L’Observatoire exprime sa plus vive préoccupation à l’égard de ces faits, qui illustrent une nouvelle fois les graves entraves posées à la liberté d’expression et d’association en Tunisie. Dans ce contexte, l’Observatoire exhorte les autorités tunisiennes à autoriser la tenue du 6ème Congrès de la LTDH, qui doit se tenir les 27 et 28 mai 2006.
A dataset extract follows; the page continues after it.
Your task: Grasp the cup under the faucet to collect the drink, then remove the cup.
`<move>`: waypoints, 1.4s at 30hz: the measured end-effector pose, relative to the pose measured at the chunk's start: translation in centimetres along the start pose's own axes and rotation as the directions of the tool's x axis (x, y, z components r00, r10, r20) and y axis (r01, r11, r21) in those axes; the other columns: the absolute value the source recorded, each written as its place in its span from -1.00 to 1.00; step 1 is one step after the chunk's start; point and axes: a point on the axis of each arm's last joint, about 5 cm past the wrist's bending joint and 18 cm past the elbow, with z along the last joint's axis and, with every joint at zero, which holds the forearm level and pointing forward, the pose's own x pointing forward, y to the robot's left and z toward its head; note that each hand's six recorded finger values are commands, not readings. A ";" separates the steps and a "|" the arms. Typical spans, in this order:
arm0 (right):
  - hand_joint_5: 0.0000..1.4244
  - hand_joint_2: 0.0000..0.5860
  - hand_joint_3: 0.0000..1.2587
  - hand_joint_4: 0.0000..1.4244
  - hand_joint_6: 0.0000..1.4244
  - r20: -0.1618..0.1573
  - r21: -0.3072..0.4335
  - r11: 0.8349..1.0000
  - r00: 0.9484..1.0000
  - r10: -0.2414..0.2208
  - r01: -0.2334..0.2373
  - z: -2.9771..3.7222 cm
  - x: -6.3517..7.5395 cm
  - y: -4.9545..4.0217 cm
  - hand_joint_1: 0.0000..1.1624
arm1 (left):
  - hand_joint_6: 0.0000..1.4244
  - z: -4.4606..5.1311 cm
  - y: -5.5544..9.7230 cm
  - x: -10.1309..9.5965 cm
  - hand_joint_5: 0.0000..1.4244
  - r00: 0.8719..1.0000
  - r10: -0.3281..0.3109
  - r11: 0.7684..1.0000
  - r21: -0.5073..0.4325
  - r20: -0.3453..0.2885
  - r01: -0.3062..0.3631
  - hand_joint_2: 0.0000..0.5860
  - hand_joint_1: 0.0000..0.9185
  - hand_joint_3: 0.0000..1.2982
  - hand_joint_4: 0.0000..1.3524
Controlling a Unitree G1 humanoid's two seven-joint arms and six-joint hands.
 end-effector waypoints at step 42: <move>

De façon plus générale, l’Observatoire rappelle que la Tunisie est tenue de se conformer aux obligations internationales en matière de droits de l’Homme, et ce d’autant plus qu’elle a été élue au sein du nouveau Conseil des droits de l’Homme des Nations unies le 9 mai dernier, et en particulier le Pacte international relatif aux droits civils et politiques auquel elle est partie, et la Déclaration sur les défenseurs des droits de l’Homme, adoptée le 9 décembre 1998 par l’Assemblée générale des Nations unies, notamment son article 1, qui prévoit que « chacun a le droit, individuellement ou en association avec d’autres, de promouvoir la protection et la réalisation des droits de l’Homme et des libertés fondamentales aux niveaux national et international » et, à cette fin, « de se réunir et de se rassembler pacifiquement » (article 5b).